Pese a no ser su intención, aquel comentario me recordó que nuestra amistad, en ese momento, no tenía nada que ver con la que fue en un primer lugar. Contuve mis ganas de gritarle que sí a la cara y pedirle que fuéramos amigas de nuevo, quería abrazarla y sentir que podía confiar en ella para todo, incluso en las peores situaciones.

—Oye, Daniela, yo... Siento mucho todo lo que te dije ese día, sé que te hice daño, y la verdad es que... —Interrumpió mis improvisadas disculpas colocando su dedo índice en mis labios.
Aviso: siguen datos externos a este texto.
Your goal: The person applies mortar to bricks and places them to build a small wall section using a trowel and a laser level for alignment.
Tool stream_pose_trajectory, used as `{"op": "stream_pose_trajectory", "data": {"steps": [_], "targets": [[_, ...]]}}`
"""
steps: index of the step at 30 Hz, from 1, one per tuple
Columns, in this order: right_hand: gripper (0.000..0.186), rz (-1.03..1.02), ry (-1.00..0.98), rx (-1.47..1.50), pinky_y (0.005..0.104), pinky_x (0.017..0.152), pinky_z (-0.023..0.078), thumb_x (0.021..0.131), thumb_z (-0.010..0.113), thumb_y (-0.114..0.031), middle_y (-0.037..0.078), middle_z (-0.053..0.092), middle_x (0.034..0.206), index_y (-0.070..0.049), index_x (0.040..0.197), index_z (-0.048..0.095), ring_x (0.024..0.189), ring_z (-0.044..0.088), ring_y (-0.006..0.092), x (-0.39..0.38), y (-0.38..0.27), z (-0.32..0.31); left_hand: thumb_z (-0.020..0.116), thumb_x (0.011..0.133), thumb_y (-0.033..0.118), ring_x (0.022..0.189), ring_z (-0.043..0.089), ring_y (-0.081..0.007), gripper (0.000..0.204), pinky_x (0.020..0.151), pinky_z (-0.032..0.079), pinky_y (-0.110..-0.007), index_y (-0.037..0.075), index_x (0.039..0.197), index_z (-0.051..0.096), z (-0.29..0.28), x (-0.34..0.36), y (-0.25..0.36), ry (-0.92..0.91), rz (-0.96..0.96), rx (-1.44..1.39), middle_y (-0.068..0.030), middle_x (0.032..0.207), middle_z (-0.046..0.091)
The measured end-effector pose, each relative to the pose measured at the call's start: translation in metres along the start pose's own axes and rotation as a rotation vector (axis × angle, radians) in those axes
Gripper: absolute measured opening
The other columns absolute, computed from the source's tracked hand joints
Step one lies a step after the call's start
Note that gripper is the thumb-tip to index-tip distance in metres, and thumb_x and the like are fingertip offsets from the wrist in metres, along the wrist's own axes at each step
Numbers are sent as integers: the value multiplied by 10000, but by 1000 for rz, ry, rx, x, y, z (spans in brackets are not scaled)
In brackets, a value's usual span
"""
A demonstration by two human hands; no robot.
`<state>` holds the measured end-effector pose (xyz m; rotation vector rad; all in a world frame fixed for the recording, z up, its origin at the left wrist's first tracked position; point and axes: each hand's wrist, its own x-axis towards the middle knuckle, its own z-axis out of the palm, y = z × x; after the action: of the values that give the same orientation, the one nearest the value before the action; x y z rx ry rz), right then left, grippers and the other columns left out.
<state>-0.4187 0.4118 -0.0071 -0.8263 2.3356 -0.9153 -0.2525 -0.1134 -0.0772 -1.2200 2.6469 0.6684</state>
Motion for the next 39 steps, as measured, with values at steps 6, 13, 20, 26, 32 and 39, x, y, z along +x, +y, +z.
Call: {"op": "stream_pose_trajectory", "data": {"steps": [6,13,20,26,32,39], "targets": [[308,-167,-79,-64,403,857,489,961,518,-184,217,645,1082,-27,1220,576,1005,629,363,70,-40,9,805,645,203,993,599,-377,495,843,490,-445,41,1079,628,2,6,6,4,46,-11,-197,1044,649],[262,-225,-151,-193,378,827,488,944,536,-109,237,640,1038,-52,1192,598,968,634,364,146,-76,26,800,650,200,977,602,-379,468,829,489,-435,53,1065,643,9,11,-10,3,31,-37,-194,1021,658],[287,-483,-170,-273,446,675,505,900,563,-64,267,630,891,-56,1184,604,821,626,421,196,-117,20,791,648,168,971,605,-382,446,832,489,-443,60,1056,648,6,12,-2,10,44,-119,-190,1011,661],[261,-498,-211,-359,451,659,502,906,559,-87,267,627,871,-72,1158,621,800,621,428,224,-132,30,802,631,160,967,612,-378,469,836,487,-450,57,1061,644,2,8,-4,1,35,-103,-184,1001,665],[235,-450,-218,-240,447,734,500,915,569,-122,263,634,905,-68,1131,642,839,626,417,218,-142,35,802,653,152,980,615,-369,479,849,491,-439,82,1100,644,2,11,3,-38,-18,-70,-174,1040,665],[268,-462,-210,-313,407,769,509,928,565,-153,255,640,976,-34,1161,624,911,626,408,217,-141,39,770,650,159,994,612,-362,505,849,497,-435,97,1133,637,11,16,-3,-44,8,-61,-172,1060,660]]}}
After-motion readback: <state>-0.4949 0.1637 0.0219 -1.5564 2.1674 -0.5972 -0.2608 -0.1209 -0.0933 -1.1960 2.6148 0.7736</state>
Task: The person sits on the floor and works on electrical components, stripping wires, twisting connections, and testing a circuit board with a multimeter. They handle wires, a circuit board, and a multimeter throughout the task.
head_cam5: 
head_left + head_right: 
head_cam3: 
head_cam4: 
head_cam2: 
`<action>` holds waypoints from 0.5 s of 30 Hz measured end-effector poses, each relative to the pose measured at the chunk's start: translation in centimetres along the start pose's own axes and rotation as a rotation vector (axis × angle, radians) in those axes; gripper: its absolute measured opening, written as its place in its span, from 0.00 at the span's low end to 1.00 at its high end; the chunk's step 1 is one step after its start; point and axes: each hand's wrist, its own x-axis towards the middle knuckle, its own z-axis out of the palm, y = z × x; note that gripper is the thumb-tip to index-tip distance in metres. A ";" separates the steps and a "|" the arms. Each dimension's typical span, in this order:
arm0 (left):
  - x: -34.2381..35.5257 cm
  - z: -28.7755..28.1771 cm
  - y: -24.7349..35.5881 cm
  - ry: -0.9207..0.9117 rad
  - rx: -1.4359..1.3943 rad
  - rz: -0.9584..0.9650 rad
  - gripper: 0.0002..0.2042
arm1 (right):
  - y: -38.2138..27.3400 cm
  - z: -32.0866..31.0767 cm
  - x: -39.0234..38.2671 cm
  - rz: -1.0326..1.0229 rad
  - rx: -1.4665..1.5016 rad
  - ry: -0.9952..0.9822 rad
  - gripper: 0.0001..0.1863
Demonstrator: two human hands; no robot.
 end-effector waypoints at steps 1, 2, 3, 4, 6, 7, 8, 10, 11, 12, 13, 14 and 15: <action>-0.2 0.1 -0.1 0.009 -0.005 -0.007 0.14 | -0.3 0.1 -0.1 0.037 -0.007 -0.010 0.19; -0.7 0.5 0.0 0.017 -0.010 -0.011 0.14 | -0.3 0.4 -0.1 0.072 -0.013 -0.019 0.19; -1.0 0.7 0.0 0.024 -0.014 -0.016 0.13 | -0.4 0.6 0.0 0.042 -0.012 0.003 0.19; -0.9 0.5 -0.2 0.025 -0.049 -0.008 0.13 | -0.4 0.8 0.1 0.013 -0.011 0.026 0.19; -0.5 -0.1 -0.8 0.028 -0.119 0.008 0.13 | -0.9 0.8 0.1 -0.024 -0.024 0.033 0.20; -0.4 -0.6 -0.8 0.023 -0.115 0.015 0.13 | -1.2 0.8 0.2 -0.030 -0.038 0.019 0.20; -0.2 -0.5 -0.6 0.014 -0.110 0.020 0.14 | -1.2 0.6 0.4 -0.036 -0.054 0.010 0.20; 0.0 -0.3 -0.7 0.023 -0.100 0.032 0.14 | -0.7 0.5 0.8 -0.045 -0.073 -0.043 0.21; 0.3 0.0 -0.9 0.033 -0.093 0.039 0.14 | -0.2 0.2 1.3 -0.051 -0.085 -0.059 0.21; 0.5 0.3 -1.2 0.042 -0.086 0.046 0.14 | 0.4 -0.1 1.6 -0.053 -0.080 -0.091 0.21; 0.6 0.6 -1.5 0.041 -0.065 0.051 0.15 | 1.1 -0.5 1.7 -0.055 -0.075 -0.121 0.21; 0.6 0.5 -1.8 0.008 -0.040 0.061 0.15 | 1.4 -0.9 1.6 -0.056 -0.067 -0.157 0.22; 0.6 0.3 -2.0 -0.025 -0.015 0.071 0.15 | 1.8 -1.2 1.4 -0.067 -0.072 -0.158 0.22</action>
—La verdad es que no me importa —Dejó salir todo el humo de sus pulmones antes de continuar—. Si no nos conociéramos tanto, te habría mandado a la mierda enseguida. Pero, somos amigas, Bel, y te quiero muchísimo, demasiado como para echarlo todo a perder por una discusión.

Impedí la salida de mis lágrimas con un exagerado puchero, sin embargo, no pude evitar que mis ojos se cristalizaran. "¿Cómo puede soltar todo eso y seguir como si nada?". Claro que, dada mi falta de estabilidad emocional durante esa etapa de mi vida, era normal emocionarme con casi cualquier comentario.